## WHAT YOU WILL DO
Output only the lines below from the one containing "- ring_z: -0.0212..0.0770" to the one containing "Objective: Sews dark", exactly as written, both ends kept.

·····

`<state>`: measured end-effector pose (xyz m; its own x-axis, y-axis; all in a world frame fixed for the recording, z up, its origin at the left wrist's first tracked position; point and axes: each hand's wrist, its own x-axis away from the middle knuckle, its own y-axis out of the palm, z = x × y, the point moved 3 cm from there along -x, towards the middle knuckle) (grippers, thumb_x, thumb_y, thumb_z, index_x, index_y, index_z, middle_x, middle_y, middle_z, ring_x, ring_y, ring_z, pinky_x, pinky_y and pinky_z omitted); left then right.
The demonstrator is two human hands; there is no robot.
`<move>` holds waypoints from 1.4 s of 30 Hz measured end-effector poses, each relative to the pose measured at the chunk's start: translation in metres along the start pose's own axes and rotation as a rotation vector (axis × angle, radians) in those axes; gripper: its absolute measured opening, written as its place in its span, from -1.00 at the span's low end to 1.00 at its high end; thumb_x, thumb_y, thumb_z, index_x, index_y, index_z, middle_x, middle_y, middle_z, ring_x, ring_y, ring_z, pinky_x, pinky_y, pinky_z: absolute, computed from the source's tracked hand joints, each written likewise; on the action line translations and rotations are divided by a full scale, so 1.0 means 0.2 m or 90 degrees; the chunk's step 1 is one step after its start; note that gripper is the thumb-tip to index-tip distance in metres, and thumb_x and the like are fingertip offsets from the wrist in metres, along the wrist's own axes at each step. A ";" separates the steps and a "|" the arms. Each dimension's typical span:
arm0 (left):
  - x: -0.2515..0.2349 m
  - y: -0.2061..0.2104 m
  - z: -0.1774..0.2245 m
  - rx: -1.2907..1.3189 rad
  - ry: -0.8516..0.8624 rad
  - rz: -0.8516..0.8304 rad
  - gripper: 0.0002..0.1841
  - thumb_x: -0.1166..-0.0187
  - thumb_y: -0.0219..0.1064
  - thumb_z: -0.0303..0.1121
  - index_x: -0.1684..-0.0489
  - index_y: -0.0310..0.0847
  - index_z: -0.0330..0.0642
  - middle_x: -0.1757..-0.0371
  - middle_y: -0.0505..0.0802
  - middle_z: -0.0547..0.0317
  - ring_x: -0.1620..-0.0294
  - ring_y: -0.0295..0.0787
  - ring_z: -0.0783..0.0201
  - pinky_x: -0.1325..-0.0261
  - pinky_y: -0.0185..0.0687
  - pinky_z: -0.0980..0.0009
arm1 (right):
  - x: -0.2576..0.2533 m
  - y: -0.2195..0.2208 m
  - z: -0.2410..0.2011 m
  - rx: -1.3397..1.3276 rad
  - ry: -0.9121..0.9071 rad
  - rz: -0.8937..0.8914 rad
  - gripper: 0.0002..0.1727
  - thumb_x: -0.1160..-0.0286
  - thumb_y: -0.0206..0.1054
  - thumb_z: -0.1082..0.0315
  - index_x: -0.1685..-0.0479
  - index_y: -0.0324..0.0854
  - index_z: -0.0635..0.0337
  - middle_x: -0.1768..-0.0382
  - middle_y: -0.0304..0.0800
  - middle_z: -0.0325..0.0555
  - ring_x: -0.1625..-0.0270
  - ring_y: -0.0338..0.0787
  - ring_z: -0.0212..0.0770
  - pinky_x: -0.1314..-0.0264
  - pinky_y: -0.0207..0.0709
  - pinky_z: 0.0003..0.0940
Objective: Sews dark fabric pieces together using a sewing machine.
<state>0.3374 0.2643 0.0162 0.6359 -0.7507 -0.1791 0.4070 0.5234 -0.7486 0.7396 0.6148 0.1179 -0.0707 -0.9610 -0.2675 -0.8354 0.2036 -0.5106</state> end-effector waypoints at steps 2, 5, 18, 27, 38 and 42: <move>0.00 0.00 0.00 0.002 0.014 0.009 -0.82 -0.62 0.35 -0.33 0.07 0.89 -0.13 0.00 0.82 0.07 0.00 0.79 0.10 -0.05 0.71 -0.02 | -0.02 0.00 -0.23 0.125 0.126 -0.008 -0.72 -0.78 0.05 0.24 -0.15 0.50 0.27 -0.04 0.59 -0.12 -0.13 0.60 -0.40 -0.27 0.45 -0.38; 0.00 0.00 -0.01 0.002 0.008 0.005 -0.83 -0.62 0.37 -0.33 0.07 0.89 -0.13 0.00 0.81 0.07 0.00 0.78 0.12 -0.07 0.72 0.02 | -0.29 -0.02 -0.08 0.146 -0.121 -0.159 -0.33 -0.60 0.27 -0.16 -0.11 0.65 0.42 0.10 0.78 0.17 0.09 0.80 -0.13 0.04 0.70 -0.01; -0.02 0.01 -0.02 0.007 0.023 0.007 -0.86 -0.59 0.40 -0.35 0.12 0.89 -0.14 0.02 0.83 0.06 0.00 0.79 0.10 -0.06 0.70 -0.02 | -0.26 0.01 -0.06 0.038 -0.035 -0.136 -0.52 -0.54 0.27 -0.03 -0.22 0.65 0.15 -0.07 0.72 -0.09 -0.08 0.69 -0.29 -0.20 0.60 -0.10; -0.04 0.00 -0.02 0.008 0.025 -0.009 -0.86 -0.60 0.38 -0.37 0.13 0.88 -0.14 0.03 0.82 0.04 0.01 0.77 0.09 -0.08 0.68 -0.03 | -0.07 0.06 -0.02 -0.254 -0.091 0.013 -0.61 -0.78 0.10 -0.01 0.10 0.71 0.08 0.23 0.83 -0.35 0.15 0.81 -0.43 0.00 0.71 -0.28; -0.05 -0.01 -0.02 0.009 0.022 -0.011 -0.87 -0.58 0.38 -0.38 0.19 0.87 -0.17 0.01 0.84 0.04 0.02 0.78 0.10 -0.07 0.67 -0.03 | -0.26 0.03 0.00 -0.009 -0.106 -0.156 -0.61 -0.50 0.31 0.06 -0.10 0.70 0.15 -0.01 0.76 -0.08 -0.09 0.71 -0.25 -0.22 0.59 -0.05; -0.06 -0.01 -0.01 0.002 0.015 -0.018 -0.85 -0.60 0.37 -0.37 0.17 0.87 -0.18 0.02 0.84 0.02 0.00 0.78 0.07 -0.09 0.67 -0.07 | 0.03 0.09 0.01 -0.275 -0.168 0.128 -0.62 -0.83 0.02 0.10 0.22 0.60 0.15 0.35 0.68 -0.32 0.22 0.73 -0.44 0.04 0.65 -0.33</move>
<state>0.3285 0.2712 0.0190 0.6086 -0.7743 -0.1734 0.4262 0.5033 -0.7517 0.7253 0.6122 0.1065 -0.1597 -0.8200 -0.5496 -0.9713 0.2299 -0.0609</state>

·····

## TASK ANSWER
  - ring_z: -0.0212..0.0770
  - pinky_x: -0.1314..-0.0264
  - pinky_y: -0.0207..0.0709
  - pinky_z: 0.0003..0.0940
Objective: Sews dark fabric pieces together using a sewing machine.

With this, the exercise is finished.